= INFORMATION PROVIDED =

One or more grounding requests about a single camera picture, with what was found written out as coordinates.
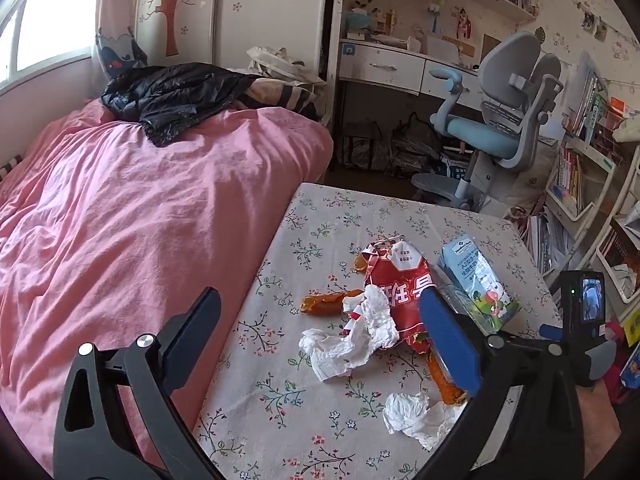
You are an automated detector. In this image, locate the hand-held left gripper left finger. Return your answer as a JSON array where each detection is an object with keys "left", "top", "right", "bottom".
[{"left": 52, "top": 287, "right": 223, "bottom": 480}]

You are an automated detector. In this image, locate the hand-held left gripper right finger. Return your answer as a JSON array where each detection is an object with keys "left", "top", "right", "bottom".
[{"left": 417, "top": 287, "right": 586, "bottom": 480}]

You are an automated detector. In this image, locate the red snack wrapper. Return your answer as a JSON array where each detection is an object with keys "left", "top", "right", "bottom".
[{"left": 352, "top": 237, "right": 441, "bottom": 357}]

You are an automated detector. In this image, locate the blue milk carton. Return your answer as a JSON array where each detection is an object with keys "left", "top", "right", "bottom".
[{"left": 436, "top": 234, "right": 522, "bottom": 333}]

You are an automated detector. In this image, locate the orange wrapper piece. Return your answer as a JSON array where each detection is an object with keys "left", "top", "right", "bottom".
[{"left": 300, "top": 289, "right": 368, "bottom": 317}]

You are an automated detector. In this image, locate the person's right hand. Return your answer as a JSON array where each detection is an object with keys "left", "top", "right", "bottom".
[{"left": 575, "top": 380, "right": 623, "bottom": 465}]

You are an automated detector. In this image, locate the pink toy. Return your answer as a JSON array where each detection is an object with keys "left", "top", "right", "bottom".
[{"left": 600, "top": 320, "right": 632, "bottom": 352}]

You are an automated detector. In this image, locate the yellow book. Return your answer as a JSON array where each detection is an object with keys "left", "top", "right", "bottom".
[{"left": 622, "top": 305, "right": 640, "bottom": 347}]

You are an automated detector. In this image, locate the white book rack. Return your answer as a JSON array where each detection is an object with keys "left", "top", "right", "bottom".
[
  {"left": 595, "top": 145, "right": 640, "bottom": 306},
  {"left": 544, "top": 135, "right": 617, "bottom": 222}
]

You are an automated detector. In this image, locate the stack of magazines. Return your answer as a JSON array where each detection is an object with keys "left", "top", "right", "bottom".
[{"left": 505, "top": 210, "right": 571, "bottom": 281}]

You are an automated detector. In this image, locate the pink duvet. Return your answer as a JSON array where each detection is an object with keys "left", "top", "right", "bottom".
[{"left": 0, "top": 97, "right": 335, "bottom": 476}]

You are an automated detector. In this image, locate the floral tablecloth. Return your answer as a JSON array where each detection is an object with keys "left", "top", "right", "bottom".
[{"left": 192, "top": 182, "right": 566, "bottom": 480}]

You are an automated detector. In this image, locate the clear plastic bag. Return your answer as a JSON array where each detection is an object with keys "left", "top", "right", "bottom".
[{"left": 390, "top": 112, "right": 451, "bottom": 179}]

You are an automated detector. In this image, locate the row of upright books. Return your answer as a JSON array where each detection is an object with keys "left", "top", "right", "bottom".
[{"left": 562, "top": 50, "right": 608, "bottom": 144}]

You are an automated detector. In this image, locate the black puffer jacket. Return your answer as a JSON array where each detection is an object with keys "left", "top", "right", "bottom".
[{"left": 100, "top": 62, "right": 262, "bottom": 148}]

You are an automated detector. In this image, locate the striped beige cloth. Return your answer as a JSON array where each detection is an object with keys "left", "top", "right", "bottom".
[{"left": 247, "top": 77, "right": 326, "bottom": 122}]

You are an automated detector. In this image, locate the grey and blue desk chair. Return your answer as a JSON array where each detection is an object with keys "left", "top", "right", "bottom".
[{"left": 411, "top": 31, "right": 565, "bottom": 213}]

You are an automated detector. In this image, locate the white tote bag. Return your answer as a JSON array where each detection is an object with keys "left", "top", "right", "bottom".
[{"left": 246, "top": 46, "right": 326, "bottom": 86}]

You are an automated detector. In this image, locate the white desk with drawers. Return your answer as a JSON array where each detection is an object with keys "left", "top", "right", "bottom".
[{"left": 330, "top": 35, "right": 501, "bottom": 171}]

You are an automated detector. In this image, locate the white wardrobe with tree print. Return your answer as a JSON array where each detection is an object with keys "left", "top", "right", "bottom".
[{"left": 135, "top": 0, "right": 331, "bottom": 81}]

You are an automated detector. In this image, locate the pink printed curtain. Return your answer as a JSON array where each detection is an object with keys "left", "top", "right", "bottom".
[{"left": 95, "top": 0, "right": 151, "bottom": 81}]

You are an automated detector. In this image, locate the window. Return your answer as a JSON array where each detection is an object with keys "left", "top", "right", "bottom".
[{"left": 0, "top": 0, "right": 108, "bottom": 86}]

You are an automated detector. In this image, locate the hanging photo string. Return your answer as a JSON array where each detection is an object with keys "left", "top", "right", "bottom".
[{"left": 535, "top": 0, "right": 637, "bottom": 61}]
==
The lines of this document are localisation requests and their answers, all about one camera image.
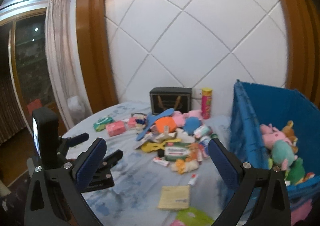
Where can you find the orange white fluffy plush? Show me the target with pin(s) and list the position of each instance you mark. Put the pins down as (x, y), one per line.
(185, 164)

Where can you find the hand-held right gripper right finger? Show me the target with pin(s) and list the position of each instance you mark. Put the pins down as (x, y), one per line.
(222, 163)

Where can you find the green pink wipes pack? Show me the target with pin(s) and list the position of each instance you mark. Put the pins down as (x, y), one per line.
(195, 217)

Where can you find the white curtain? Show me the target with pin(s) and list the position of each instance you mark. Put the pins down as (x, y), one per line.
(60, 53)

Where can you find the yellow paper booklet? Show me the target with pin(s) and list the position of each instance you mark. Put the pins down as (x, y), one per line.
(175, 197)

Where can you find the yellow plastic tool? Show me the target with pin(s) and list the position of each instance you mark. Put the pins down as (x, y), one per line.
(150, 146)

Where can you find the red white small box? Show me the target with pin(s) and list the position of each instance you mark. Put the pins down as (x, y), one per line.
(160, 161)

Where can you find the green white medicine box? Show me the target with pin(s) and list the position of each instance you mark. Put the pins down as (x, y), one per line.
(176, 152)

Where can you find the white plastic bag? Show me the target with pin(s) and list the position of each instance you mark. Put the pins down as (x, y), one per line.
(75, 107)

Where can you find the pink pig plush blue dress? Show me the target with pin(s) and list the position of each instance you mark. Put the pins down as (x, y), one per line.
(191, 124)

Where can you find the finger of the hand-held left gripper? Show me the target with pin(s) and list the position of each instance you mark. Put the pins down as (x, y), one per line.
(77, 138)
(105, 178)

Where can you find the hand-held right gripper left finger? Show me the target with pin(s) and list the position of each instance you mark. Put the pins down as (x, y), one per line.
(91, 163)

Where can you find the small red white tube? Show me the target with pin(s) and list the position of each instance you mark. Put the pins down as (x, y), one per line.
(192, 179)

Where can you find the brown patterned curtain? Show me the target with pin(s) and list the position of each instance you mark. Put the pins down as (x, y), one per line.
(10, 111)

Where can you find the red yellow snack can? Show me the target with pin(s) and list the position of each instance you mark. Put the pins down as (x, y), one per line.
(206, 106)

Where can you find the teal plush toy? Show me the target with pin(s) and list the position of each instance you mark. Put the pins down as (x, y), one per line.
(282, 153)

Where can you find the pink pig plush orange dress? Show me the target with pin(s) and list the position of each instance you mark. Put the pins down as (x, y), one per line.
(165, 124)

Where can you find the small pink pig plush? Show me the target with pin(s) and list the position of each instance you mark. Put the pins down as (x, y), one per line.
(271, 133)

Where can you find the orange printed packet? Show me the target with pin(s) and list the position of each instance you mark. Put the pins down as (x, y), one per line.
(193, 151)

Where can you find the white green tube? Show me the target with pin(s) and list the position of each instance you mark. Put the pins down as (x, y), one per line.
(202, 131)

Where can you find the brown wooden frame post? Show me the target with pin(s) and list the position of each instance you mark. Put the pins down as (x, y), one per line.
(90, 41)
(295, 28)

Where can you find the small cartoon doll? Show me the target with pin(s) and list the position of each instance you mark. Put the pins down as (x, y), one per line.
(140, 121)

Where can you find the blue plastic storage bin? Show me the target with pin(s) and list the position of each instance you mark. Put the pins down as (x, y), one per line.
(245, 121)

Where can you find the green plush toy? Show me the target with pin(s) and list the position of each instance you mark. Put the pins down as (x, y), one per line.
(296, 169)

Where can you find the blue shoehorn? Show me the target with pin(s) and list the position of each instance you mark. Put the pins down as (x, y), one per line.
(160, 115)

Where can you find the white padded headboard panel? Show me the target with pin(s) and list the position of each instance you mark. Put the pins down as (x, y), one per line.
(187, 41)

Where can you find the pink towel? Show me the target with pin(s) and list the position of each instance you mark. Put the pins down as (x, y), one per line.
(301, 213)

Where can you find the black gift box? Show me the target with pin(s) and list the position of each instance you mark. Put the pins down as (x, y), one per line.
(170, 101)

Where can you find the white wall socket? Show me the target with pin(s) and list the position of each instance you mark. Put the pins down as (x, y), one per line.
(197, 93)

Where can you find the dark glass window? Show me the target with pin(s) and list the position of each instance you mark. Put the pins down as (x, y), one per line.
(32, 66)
...
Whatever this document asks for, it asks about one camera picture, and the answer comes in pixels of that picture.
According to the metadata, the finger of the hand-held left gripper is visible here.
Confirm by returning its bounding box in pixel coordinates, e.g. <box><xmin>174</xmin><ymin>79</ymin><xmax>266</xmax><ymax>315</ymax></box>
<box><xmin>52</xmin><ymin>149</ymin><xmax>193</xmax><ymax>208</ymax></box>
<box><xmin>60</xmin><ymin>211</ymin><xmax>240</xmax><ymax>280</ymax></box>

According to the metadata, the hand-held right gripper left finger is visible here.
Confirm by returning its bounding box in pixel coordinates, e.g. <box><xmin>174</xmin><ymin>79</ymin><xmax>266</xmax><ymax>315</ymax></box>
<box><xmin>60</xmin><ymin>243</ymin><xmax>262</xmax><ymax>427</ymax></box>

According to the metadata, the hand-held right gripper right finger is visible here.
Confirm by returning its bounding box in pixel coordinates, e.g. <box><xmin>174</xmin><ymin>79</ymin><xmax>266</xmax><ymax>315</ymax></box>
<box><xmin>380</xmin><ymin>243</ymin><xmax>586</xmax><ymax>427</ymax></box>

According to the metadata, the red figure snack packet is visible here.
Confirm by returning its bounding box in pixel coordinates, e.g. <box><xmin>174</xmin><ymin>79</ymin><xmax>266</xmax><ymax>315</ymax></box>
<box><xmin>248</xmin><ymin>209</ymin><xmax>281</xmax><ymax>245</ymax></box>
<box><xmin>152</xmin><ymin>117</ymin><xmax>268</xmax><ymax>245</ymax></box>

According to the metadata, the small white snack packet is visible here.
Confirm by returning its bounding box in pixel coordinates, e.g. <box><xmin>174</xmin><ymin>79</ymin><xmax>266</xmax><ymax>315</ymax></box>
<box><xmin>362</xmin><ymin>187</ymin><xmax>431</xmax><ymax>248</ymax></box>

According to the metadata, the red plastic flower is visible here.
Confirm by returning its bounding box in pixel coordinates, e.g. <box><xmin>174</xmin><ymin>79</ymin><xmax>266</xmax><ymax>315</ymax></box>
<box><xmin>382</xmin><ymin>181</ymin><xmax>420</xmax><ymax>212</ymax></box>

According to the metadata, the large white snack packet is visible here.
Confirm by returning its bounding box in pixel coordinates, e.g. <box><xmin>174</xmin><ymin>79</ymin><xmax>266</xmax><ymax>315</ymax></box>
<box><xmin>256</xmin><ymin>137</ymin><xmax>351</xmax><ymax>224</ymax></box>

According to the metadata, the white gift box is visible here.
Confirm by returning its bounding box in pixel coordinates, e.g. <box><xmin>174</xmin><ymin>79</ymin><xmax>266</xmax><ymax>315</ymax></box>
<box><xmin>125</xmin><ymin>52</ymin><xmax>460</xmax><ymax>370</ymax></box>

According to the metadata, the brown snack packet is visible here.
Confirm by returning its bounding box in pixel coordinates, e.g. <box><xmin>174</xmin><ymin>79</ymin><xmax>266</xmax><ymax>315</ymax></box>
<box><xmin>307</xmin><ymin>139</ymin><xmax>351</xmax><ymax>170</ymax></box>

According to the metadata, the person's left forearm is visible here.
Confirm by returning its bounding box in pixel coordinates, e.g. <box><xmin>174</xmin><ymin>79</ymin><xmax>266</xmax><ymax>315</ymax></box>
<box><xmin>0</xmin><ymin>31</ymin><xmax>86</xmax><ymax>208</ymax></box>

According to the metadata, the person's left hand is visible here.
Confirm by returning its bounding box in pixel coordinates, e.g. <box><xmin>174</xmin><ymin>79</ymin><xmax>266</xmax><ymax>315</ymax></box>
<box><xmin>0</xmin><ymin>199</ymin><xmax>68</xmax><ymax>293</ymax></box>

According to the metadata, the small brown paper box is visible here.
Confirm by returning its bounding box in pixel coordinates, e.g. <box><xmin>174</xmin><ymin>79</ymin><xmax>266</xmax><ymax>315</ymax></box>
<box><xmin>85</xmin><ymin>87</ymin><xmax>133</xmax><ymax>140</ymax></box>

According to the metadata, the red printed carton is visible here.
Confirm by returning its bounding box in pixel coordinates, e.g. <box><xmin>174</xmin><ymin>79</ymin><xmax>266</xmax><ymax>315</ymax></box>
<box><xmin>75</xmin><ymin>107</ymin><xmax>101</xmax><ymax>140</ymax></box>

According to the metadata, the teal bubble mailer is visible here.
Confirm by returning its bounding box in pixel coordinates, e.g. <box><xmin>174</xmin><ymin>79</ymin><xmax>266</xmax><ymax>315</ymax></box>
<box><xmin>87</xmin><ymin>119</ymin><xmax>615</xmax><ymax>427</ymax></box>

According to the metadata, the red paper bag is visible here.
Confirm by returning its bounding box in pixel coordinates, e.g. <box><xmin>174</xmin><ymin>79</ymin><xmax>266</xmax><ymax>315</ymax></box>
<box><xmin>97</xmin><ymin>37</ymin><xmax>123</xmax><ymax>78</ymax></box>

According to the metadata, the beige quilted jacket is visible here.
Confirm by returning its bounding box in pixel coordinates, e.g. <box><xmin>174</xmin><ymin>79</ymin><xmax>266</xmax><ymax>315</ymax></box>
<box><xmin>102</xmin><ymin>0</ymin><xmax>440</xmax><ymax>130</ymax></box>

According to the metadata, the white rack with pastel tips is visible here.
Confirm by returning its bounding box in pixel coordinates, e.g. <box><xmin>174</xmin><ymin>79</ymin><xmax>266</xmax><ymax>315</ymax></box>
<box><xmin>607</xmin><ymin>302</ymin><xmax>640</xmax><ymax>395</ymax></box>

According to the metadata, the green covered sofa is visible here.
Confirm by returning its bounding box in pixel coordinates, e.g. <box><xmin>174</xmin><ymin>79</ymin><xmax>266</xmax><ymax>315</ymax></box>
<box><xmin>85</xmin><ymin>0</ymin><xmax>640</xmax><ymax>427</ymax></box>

= TASK GOAL =
Each line in the material above that mentions the word "camera" must be copied.

= COMPLETED EXERCISE =
One or more grounding requests about a single camera picture, with what was found written out as coordinates.
The lines of this document are localisation requests and their answers, all about one camera image.
Whatever this document asks for, it asks about one camera picture, and the answer comes in pixels of that picture.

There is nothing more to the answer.